Dance the body music

Silvia Radan / 31 March 2012

It took 800 years and 30 generations of monks for the Shaolin Temple to receive and accept a dancing proposal.

It all started in 2007, when one of the world’s most daring choreographers, Sidi Larbi Cherkaoui, left the comforts of his Flemish home and travelled to the Shaolin Temple in China to fulfil a childhood dream: encountering the extraordinary people who have the ability and power to make the body and the mind work as one. And this is how Sutra was born.

Something on the lines of a surreal poem or a Cubist painting, Sutra is a dance that challenges the very concept of dancing, using a lot of martial arts, abstract movement and physical effort. From its premiere in London in 2008 to its world tour shows, Sutra enchanted audiences and critics alike. Its last performance was here, at the Emirates Palace last week, part of the ongoing Abu Dhabi Festival (ADF).

Choreographed by Cherkaoui for the renown Sadler’s Wells dance company of London, it is performed by 17 Shaolin monks on Szymon Brzoska’s beautiful East meets West contemporary music, using Antony Gormley’s clever stage design — 21 wooden boxes moved about as in a jigsaw puzzle to represent anything from a coffin to a city.

Cherkaoui himself is in the performance, as the only non-Shaolin Temple dancer, representing the “outsider”, the parallel world, the spectator.

“Sutra is a reflection on the temple and meeting the temple. My character on stage represents the audience going inside of the performance, finding also the relation between the community and the individual and how they influence each other,” explained Cherkaoui.

“There are a lot of poetic images created by the boxes, with which we make different universes, different sets where the story unfolds, which is in between abstract and concrete. It speaks about tradition and about the future, how in the present we are in a constant struggle about keeping our tradition and thinking about where it’s gonna go”.

Born in Belgium in 1976 to a Flemish mother and a Moroccan father, Sidi Larbi Cherkaoui began dancing professionally at 16 years old. He worked with a contemporary dance company, but in parallel he also joined hip-hop and modern jazz dance groups. Later he joined Les Ballets C de la B company, where he debuted as a choreographer in 1999 with Anonymous Society, for which he received three international awards. From here on his career just kept on growing, along with his creativity and ingenuity as a choreographer.

In 2007 he felt the need to get away from Europe and renew his sources of inspiration. Thus, he arrived at the Shaolin Temple, built in the 5th century on the peak of Mount Song, one of the Sacred Mountains of China. For centuries, the temple has been equally famous for Chinese martial arts, in particular Kung Fu and Thai Chi, and the teachings of Zen Buddhism.

Having the privilege to spend time and learn from the Shaolin monks, Cherkaoui wanted to repay them in a more meaningful way than cash.

“From the beginning they were very opened to the idea, being fascinated by the concept of choreography,” said Cherkaoui.

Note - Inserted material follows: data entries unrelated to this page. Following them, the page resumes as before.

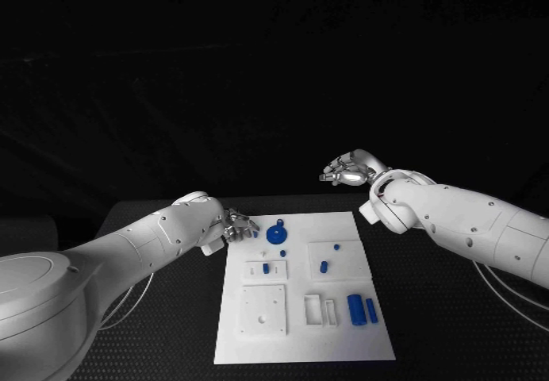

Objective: Assemble the parts on the task board

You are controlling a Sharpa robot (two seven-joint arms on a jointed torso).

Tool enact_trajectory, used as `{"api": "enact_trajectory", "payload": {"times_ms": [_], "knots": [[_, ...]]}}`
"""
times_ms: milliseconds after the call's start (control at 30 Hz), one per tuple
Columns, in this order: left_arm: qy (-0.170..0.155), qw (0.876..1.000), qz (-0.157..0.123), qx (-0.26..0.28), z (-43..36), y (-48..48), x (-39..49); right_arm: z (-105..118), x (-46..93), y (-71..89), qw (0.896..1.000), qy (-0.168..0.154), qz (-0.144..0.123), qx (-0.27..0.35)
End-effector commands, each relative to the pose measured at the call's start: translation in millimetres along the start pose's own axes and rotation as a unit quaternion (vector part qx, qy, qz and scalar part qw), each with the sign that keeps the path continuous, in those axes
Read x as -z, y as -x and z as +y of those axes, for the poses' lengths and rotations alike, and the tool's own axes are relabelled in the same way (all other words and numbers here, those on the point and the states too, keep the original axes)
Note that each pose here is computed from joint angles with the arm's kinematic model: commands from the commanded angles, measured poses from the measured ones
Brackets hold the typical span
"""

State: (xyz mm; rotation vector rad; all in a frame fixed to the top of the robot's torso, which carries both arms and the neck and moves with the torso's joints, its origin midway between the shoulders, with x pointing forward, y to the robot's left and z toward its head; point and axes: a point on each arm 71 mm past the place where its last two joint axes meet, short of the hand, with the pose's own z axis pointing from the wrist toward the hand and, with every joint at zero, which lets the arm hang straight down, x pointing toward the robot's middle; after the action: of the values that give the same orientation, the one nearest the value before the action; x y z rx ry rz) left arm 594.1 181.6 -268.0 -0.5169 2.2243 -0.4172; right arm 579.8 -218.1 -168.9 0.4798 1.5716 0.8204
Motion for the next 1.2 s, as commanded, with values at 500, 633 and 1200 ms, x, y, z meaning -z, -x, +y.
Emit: {"api": "enact_trajectory", "payload": {"times_ms": [500, 633, 1200], "knots": [[-0.012, 1.0, 0.014, -0.001, -5.3, -5.3, -0.6, 2.4, -0.7, -1.9, 1.0, 0.007, 0.005, 0.0], [-0.013, 1.0, 0.016, 0.0, -4.8, -5.2, -0.5, 2.3, -0.8, -1.9, 1.0, 0.006, 0.005, 0.0], [-0.01, 1.0, 0.019, 0.006, -2.3, -4.3, -0.4, 2.4, -1.0, -2.1, 1.0, 0.006, 0.006, 0.0]]}}
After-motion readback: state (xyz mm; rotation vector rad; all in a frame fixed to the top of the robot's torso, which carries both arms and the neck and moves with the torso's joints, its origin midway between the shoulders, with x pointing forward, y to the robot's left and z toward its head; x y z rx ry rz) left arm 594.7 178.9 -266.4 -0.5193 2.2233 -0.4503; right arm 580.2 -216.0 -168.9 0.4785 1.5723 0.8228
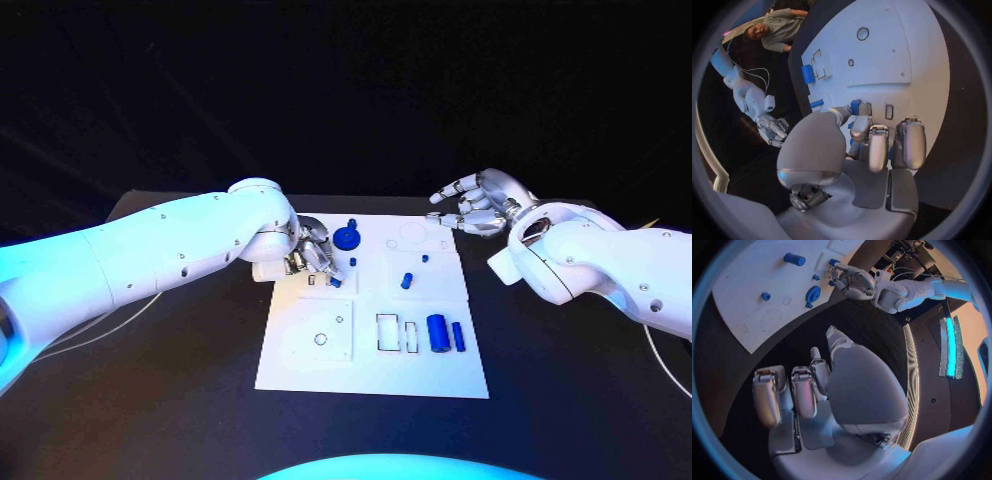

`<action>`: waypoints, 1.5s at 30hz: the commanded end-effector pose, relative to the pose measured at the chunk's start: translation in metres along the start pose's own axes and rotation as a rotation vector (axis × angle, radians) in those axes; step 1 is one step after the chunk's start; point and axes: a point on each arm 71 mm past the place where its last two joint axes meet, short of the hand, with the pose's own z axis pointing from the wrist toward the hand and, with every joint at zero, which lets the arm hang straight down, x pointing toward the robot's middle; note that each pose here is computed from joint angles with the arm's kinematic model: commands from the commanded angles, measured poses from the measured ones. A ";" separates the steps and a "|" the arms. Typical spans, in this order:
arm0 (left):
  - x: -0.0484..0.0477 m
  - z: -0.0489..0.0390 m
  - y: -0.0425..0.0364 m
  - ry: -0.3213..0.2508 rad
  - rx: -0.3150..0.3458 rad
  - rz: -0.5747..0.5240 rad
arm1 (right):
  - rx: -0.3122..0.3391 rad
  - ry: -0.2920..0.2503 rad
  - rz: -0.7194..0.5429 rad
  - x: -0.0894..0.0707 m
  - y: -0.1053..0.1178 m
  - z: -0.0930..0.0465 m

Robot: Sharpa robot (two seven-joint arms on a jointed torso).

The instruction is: Assemble the parts on the task board

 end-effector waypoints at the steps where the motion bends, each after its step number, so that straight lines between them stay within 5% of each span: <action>1: 0.0022 0.0001 -0.0006 0.017 0.013 -0.019 | -0.008 0.019 -0.010 0.002 0.000 0.000; 19: 0.0003 -0.0172 0.0087 -0.050 0.084 -0.193 | -0.002 0.016 -0.011 -0.001 -0.003 -0.002; 34: 0.0032 -0.0202 0.0100 -0.215 0.071 -0.083 | -0.005 0.011 -0.011 -0.002 -0.005 -0.003; 45: 0.0139 -0.0159 0.0108 -0.243 0.052 -0.032 | -0.006 0.005 -0.012 -0.003 -0.006 -0.004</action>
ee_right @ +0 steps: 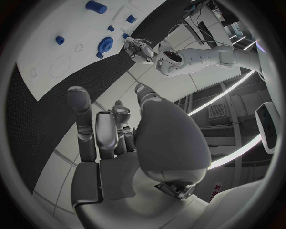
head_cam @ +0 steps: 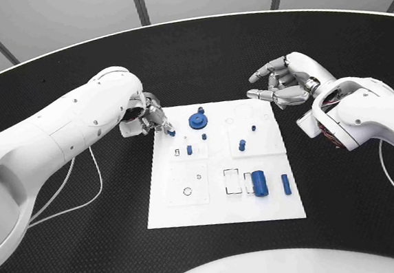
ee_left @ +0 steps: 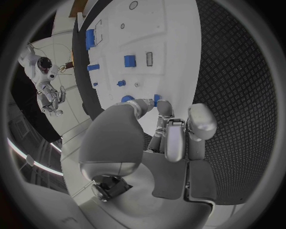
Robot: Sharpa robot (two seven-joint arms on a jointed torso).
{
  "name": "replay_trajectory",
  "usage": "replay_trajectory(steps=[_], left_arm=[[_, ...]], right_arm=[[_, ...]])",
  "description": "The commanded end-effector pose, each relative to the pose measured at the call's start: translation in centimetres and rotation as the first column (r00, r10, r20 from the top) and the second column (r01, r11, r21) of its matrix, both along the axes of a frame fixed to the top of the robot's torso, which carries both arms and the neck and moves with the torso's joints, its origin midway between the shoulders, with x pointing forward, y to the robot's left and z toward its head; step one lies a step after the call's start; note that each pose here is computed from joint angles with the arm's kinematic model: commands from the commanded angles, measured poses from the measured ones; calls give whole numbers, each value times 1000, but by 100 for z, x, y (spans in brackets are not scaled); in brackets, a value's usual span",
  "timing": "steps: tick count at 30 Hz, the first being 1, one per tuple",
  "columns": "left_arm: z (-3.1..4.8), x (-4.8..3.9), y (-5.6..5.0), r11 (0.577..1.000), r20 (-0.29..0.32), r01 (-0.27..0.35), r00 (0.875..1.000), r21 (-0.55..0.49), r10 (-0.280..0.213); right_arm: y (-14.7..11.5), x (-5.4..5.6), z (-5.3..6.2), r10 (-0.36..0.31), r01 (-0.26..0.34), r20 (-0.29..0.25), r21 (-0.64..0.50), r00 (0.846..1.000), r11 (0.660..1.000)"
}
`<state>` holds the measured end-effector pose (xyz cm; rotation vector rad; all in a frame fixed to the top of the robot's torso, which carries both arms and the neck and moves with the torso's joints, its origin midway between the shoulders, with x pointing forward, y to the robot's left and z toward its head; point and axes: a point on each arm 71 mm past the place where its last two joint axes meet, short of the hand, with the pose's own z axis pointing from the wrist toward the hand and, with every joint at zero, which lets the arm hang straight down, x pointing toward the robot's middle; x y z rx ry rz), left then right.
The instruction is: Assemble the parts on the task board
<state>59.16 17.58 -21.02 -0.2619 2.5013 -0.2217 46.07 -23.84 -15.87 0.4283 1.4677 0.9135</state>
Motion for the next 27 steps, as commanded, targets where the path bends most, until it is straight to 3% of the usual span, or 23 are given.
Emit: replay_trajectory(steps=[1,14,27], left_arm=[[-1,-1,2,1000,-2,-1,1000,-4,1],[-1,-23,37,987,-42,-77,997,-143,72],[14,-174,158,960,-95,-120,991,-253,98]], right_arm=[[2,1,0,0,0,0,0,1000,1000],[1,6,-2,0,0,1,0,1000,1000],[-32,15,-5,-7,7,2,-4,1000,1000]])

“Let’s not forget that they are very used to present formal martial arts in the form of demonstrations. In many ways, they also have to choreograph, so they are used to having movements set in a certain way. When I went there and saw them train I saw choreography.”

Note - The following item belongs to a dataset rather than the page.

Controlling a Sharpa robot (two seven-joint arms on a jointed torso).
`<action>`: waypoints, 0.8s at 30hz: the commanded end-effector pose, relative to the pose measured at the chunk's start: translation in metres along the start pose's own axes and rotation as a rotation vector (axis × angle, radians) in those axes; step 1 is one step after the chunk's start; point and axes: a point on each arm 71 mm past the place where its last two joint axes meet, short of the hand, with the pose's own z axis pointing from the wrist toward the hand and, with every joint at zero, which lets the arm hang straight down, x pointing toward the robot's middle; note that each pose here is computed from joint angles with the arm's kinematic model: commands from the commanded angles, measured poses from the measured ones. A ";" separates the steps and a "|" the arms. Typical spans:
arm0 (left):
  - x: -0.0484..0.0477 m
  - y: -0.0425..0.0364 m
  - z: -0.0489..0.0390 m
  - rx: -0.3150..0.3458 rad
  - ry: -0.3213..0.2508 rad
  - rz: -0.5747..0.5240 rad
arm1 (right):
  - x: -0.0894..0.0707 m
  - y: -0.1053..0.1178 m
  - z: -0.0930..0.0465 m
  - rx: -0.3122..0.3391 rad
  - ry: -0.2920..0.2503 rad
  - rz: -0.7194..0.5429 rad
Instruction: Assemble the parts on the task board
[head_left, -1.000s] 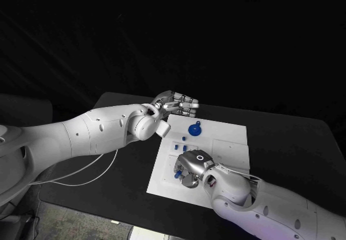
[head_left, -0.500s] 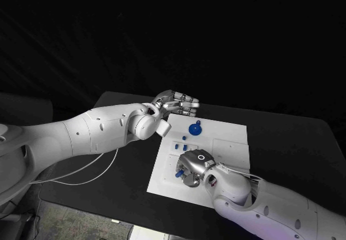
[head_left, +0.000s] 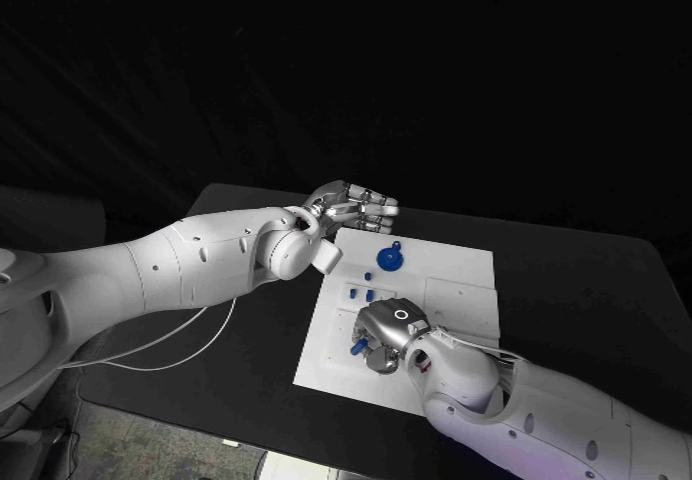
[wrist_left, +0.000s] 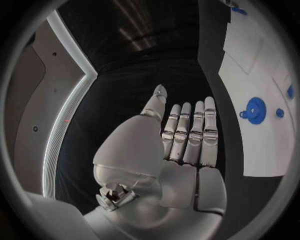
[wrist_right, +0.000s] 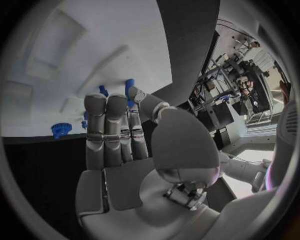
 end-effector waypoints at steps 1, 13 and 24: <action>0.0032 -0.0009 0.0008 0.006 0.021 -0.004 | 0.002 -0.001 0.000 0.020 0.020 -0.034; 0.0044 -0.0008 0.0014 0.005 0.024 -0.005 | 0.008 0.012 0.003 -0.026 0.077 -0.062; 0.0046 -0.0003 0.0014 -0.001 0.028 -0.006 | 0.012 0.018 0.004 -0.046 0.092 -0.068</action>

Nonetheless, the Shaolin “dancers”, who were selected among the warrior monks of the temple, were intrigued by the western concept of choreography. Occasionally, a dance move shown to them by Cherkaoui would remind them of their martial arts. Perhaps that is why Cherkaoui no longer makes a difference between choreographing Kung Fu and western dance.

“It’s about the body,” he stressed.

“I’m working with martial arts and I’m choreographing martial arts, but the moment an arm goes up, who says it’s martial arts or it’s dance? It depends on your own references, but if you have no references – and that is kind of what I’m hoping the audience will open up to – is to stop having references and just experience the motion. I think in this time we live in we should learn see things again with less prejudice and references are a form of prejudice.”

Working with the monks was a “great” experience for Cherkaoui. “We laughed a lot,” he said. From the moment he arrived, Cherkaoui was quite surprised by life at the temple. The monks we allowed to use mobile phones and listen to pop music. On the other hand, in deep freezing temperatures they didn’t feel the need to use heating radiators. While the monks were learning about various dance styles and moves from Cherkaoui and several other western dancers that he brought with him, the choreographer too learnt about martial arts moves, some of them so beautiful and graceful up in the air, but with the power to kill.

A great help for him at the temple was Shi Yan Zhuang, the temple leader of the warrior monks.

“I love street dance,” admitted Shi Yan.

“The choreographer brought some of his friends dancers from a hip-hop company to the temple and we loved watching them dance.”

Fun aside, for him, as for the other monks, there is no difference between Kung Fu, Tai-chi — which the Shaolin created — and dance, other than styles.

“They are all like a doctor. Doctor can heal people; doctor can cure people; doctor can make you look more beautiful. These are all different treatments, but it is all done by the doctor. No matter what it is, Kung Fu, Tai-chi or dance, it is just a way of showing people a message,” explained Shi Yan.

A universal message is indeed what Cherkaoui created with Sutra.

In Buddhism, the term sutra (Sanskrit for “thread”) refers mostly to the sermons recited by Buddha, teachings that praised the harmony and acceptance of life and of all leaving creatures. Using the specially composed music of Szymon Brzoska, which, unusual for a dance performance, was played live on stage, without distracting from the dance, though, and the one-side opened body-size wooden boxes designed by Turner Prize winning artist Antony Gormley, Cherkaoui translated the Shaolin Zen philosophy into dance.

Here was a monk embodying a frog or a scorpion through very difficult, yet graceful, martial arts moves. In another sequence, the monks, now dressed in black suites, built a city out of their boxes and were acting like busy businessmen, only to crumble down, along with their “tower blocks”, which could not last an eternity. Dragged, kicked, stacked, the boxes, created different stories or different symbols, from a bookshelf to a graveyard and even a lotus flower and the thread between these stories was a 12-year-old monk, who kept suggesting what is there to come.